# Extremal Combinatorics III: Some Basic Theorems

.

Shattering

Let us return to extremal problems for families of sets and describe several basic theorems and basic open problems. In the next part we will discuss a nice proof technique called “shifting” or “compression.”

## The Sauer-Shelah (-Perles -Vapnik-Chervonenkis) Lemma:

(Here we write $N = \{1,2,\dots,n\}$.) A family ${\cal F} \subset 2^N$ shatters a set $S \subset N$ if for every $R \subset S$ there is $F \in {\cal F}$ such that $S \cap F=R$. Note that in order to shatter a set of size $m$  you need at least $2^m$ sets. But how many sets will guarantee that you shatter a set with $m$ elements? The Sauer-Shelah Lemma answers this question!

Theorem (Sauer-Shelah): If  $\cal F > {n \choose 0} + {n \choose 1} + \dots + {n \choose k}$  then there exists a set $S$, $|S|=k+1$ such that $\cal F$ shatters $S$.

Hmm LaTeX can go wild, let me try that again:

Theorem (Sauer-Shelah): If  $|{\cal F}| > {n \choose 0} + {n \choose 1} + \dots + {n \choose k}$ then there exists a set $S$, $|S|=k+1$ such that $\cal F$ shatters $S$.

(This is much better.)

The simplest way to prove this theorem is by induction. Here is a variation I just heard from Noga. Proof (a little sketchy): Prove a slightly stronger fact that every family $\cal F$ shatters at least as many sets as $|{\cal F}|$. Consider the subfamily ${\cal F}_0$ of sets in the family not containing $'1'$. By induction ${\cal F}_0$ shatters at least as many subsets of $N' = \{2,3, \dots , n\}$ as $|{\cal F}_0|$. Next consider ${\cal F}_1 =$ $\{S \in {\cal F}: 1 \in S\}$, and ${\cal F}'_1$ = $\{S \backslash \{1\}:$ $S \in {\cal F}, 1 \in S \}$.  By induction ${\cal F}'_1$ shatters as many subsets of $\{2,3,\dots,n\}$ as its cardinality. The number of subsets of $N'$ shattered by ${\cal F}_0$ and ${\cal F}'_1$ sum up to at least $|{\cal F}_0|$+$|{\cal F}'_1|$ = $|{\cal F}|$, and every subset of $N'$ shattered by ${\cal F}'_1$ is shattered by ${\cal F}_1 \subset {\cal F}$. Sababa? not quite! there may be subsets $R \subset N'$ shattered by both ${\cal F}_0$ and ${\cal F}'_1$. But note that in this case both $R$ and latex $R \cup \{1\}$ are shattered by $\cal F$. walla!

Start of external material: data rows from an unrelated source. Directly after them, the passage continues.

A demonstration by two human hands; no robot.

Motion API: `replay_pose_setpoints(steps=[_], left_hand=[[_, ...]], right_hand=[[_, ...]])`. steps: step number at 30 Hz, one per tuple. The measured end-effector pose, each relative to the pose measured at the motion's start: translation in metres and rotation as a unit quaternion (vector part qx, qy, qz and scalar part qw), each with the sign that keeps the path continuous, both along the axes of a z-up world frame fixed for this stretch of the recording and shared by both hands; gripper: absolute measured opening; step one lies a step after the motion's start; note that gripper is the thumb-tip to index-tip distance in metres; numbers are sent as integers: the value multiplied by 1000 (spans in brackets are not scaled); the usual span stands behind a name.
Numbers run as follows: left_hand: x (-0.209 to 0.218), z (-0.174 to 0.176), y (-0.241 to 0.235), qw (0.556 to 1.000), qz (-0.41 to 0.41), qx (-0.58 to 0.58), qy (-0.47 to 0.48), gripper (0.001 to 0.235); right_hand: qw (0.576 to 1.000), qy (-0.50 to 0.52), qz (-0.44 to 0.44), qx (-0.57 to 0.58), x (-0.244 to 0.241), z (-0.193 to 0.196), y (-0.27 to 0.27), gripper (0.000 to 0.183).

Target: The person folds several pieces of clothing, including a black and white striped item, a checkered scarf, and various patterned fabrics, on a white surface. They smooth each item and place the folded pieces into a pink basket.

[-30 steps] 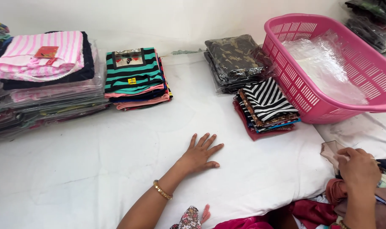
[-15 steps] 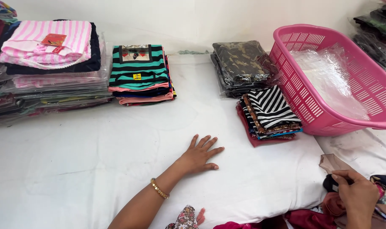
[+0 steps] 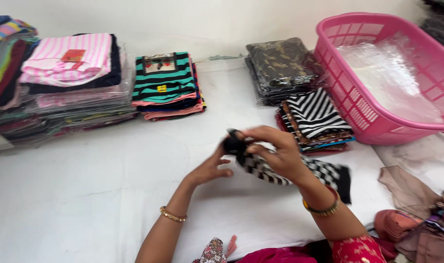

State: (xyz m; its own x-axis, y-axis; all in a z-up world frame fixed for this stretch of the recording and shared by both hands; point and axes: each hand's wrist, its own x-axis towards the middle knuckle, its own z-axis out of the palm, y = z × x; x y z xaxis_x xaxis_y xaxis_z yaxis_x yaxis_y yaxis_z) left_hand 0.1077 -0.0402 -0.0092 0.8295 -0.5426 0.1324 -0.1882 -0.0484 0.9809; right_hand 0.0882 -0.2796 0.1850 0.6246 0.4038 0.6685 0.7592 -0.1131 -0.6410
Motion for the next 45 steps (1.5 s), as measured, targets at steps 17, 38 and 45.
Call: replay_pose_setpoints(steps=[17,38,45], left_hand=[[4,14,79,960,267,-62,-57,24],[-18,51,50,829,350,310,-306,35],[-14,38,26,804,224,431,-343,9]], right_hand=[[917,93,-37,-387,59,-122,-12,52],[906,93,-36,-412,35,-103,3,39],[879,84,-3,-469,26,-123,21,42]])
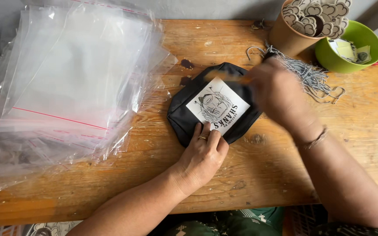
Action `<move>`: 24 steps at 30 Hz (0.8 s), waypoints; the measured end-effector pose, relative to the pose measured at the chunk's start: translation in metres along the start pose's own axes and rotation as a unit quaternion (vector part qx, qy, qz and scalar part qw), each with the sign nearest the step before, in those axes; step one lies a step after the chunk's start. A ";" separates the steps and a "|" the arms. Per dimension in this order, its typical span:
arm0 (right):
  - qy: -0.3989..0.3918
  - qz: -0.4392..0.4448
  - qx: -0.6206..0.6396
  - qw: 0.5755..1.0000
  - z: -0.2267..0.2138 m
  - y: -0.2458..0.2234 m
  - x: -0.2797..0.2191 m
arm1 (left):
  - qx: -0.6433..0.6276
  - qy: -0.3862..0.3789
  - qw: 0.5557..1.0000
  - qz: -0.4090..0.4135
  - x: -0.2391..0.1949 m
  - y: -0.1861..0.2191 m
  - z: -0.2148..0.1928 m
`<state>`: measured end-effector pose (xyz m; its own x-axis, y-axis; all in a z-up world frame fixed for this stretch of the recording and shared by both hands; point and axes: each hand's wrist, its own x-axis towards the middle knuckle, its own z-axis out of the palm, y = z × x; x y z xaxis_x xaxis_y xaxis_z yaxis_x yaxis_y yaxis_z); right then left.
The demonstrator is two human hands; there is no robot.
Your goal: The person uses a small orange brush to clean a black fabric pouch on a wooden table. They then pick up a silver chain and a cartoon character cutout, threading the chain through the cutout to assemble a keychain.
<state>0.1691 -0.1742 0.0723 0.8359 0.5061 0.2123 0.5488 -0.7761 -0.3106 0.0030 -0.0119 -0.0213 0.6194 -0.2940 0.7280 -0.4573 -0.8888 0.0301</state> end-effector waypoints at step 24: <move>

OK, let me give a few more words of explanation about the proof. When I say “every family” do I mean “every family that satisfies the condition of the theorem?” (And If I do why can I use induction?) No, i really mean every family. The point is that if every family shatters  at least as many sets as its size then a family which satisfies  $|{\cal F}| > {n \choose 0} + {n \choose 1} + \dots + {n \choose k}$ shatters more sets than this sum. But then it must shatter a set of size larger than $k$ because there are not enough subsets of the set $\{1,2,\dots,n\}$ of size at most $k$.

One additional word about the proof. Considering the sets containing ‘1’ and those not containing ‘1’ and then applying an inductive argument which can be simple or extremely complicated, direct or involving several additional methods, is a very basic proof method in extremal set theory.

This theorem can be described as an “eigentheorem” because it is important in many different places. It was mentioned (with an algebraic proof by Frankl and Pach) in Gowers’ blog and also, in another context, in Kowalski’s blog. Sauer proved it in response to a problem of Erdos. Shelah (with Perles) proved it as a useful lemma for Shelah’s theory of stable models. (At some later time, Benjy Weiss asked Perles about such a result in the context of ergodic theory and Perles who forgot that he proved it once proved it again.) Vapnik and Chervonenkis proved it in the context of statistical learning theory. The VC-dimension of a family of sets is the size of the largest set the family shatters. This notion plays an important role in learning theory, statistics and probability theory. There are several applications of the Sauer-Shelah theorem to analysis and to the geometry of Banach spaces, and there are several extensions and refinements.

## The Kruskal-Katona Theorem

We let $\bf N$ denote the set of positive integers and let ${{\bf N} \choose {k}}$  = $\{S: S \subset {\bf N}, |S|=k\}$.

Let ${\cal F}$ be a subset of ${{\bf N} \choose {k}}$. The Shadow $\partial {\cal F}$ is the set of all (k-1)-subsets of $\bf N$  which are contained in at least one set in $\cal F$.

We would like to answer the following question. How small can the Shadow of a family of m k-sets be? The precise answer to this question is given by the Kruskal-Katona’s theorem.